Some details were known on Friday evening. To spread its ransomware to a large number of targets, the attackers found a vulnerability in the update mechanism used by the IT services company Kaseya. The company develops the software it uses to manage business networks and devices, and then sells those tools to other companies called “managed service providers”. MSPs, on the other hand, contract with small and medium-sized enterprises or any organization that does not want to manage its own IT infrastructure. By growing their ransomware using Kaseya’s trusted distribution mechanism, attackers can infect MSP’s Kaseya infrastructure and then watch the dominoes fall while these MSPs inadvertently distribute malware to their customers.

But until Sunday, security investigators gathered critical details on how the attackers got and took advantage of the initial base.

“Interestingly, REvil used trusted instances in all instances to access targets. Typically ransomware actors need multiple vulnerabilities to do this on different networks over time or to find time for administrator passwords,” says Sophos threat researcher Sean Gallagher. Published by Sophos new discoveries related to Sunday’s attack. “This is a step above what ransomware attacks usually are.”

Trust Exercise

The attack was based on exploiting an initial vulnerability in Kaseya’s automatic update system for a remote control and management system called VSA. It is not yet clear whether the attackers exploited the vulnerability throughout the Kaseya central systems. It seems likely that MSP-managed individual VSA servers will be exploited and malicious “updates” will be pushed from there to MSP clients. It seems that REvil has adapted the rescue requests — as well as some of their attack techniques — based on the target, instead of taking a sudden approach.

The timing of the attack was particularly unfortunate, as security investigators had already identified an underlying vulnerability in the Kaseya update system. Wietse Boonstra was working with Kaseya to develop and test patches for Dutch Vulnerability error. The repairs were close to release, but by the time REvil hit they hadn’t yet expanded.

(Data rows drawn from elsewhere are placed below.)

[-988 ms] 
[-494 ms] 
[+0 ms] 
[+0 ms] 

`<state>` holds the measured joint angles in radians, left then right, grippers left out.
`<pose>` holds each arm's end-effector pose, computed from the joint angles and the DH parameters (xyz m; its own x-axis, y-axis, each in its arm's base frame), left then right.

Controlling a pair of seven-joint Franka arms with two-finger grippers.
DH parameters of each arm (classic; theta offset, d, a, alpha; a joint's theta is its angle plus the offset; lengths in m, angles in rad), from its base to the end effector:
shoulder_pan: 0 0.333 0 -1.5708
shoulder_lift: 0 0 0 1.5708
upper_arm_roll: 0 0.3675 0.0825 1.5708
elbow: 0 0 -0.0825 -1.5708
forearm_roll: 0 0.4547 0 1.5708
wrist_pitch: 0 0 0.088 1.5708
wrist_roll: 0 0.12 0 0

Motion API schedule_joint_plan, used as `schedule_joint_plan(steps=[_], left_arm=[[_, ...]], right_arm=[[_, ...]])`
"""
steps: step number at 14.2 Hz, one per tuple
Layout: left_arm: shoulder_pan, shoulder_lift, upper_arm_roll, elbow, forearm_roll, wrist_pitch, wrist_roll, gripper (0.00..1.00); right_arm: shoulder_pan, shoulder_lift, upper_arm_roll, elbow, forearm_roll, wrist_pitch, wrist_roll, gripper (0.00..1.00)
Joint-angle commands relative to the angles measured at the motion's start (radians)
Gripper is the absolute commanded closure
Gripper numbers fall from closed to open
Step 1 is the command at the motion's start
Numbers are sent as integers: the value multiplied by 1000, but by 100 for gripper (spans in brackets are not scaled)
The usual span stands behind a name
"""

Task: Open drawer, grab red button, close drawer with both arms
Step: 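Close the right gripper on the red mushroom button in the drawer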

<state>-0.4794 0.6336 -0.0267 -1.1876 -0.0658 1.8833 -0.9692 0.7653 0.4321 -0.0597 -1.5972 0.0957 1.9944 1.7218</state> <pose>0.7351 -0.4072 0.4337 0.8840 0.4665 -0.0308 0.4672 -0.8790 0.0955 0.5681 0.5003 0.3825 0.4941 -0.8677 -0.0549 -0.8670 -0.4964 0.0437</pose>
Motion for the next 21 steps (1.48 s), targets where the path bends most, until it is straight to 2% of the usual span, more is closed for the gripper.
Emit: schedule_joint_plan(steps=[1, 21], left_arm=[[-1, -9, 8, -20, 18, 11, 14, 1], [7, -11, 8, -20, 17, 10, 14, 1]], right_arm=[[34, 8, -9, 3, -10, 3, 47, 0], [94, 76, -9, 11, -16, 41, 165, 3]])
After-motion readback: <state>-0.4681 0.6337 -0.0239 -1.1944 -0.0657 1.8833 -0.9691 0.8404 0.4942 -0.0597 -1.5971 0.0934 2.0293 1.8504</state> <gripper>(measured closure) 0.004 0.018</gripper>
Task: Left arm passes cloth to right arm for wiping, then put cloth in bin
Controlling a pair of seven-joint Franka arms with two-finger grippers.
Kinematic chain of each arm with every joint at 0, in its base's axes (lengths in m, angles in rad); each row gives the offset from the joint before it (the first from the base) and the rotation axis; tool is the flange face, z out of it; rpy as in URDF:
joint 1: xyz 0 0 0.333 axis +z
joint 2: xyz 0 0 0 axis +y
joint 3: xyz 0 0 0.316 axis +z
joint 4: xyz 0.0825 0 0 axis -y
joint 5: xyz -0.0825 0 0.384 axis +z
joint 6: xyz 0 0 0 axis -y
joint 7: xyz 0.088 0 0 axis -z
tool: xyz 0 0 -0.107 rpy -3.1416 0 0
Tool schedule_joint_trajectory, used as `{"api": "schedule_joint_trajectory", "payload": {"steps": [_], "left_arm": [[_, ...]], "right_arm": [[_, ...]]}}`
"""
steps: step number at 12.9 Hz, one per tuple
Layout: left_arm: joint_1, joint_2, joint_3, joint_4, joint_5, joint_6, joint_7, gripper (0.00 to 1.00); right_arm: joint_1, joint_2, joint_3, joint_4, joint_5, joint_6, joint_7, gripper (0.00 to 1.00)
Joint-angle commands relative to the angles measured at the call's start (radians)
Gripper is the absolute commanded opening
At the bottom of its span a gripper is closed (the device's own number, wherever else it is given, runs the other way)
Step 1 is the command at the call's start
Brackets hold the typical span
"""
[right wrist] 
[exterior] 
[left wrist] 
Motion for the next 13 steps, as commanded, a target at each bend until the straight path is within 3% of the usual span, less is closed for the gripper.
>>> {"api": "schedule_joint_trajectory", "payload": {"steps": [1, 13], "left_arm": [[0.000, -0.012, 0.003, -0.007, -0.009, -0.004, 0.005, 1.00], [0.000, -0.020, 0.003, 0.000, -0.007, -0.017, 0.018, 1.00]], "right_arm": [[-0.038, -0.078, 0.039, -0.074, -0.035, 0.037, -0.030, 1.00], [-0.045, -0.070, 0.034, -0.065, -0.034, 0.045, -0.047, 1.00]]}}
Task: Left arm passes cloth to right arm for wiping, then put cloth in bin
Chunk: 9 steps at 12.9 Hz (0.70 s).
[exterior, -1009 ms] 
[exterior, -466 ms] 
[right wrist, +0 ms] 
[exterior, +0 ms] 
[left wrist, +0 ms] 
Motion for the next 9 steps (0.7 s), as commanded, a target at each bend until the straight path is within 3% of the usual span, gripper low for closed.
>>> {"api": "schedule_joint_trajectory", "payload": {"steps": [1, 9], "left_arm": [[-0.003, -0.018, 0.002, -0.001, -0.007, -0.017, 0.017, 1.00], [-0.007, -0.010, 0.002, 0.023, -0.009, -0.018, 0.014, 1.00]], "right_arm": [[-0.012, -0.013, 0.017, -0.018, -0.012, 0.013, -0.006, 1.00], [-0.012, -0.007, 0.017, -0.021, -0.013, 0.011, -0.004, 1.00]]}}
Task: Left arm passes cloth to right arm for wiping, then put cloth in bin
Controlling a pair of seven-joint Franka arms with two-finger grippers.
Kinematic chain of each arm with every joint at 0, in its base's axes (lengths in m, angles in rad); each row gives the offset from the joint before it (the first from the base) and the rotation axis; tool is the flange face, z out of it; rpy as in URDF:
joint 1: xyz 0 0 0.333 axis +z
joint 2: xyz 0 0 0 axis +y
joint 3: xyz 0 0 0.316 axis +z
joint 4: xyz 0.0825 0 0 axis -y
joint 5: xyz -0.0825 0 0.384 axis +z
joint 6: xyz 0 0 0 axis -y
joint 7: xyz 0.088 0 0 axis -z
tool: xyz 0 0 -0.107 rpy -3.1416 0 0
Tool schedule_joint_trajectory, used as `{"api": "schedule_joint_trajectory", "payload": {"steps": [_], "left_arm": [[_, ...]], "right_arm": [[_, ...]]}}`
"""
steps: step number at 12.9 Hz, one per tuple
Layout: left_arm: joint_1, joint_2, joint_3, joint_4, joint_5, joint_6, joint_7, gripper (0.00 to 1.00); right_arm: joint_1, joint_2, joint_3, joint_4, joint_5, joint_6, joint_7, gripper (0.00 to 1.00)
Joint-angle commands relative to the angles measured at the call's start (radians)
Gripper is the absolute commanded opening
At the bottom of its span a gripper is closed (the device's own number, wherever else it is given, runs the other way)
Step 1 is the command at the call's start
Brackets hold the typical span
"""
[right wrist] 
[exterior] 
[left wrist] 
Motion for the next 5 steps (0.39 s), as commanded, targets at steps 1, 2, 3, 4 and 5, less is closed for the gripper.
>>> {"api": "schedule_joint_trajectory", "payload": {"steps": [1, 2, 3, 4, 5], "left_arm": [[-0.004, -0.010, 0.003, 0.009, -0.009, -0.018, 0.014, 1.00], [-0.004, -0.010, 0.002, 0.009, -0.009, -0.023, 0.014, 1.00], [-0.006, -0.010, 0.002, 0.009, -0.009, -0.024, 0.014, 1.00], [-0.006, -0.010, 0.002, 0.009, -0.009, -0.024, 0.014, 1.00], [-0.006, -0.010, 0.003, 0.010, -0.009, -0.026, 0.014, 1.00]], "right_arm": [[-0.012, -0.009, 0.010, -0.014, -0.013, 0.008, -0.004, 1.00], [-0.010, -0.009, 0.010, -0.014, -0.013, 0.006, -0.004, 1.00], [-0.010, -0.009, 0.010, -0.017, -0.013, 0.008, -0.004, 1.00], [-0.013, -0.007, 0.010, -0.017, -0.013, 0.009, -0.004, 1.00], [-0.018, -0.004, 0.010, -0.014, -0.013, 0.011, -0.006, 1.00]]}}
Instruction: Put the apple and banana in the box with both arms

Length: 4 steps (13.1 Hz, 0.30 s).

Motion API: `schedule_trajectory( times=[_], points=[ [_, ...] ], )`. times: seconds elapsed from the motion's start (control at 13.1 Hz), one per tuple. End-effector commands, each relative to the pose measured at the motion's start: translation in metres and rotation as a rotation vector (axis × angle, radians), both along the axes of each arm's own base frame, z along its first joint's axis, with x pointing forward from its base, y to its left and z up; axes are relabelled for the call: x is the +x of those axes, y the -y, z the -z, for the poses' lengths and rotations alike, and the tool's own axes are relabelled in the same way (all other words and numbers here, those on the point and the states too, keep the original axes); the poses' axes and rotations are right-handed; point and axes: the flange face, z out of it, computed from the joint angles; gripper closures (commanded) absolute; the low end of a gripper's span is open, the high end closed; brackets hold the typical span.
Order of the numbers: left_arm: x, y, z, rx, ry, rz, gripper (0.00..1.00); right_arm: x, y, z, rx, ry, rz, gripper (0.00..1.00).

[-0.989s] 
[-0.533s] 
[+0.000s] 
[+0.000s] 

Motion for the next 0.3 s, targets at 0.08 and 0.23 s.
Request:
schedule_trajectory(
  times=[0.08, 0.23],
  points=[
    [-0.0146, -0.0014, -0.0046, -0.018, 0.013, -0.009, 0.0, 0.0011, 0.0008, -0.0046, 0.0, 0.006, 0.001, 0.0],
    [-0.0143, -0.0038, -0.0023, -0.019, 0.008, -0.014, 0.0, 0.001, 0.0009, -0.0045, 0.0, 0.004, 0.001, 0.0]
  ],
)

“We did the best we could and Kaseya did the best we could,” says Victor Gevers, a researcher at the Dutch Institute for Revealing Vulnerability. “It’s a vulnerability that’s easy to find, I think. That’s probably the reason the attackers won the last sprint. “

The attackers took advantage of the vulnerability to distribute a malicious load to the most vulnerable VSA servers. This means that these MSPs have also hit VSA agent applications running on Windows devices. VSA “work folders” typically function as a reliable wall garden within these machines, which are ordered by malware scanners and other security tools to ignore what they are doing, providing valuable cover to hackers who put themselves at risk.

Once the deposit was made, the malware executed some commands to hide the harmful activities from Microsoft Defender, a malware scanning tool built into Windows. Eventually, the malware ordered the Kesaya update process to run Microsoft’s “Antimalware Service,” a legitimate but outdated and outdated version of a component of Windows Defender. Attackers can manipulate this outdated version to “load the malicious code to the side,” passing it through Windows Defender if Luke Skywalker is wearing weapons in front of Stormtroopers. From there, the malware began encrypting the files on the victim’s machine. The victim took steps to make it difficult to recover from data backups.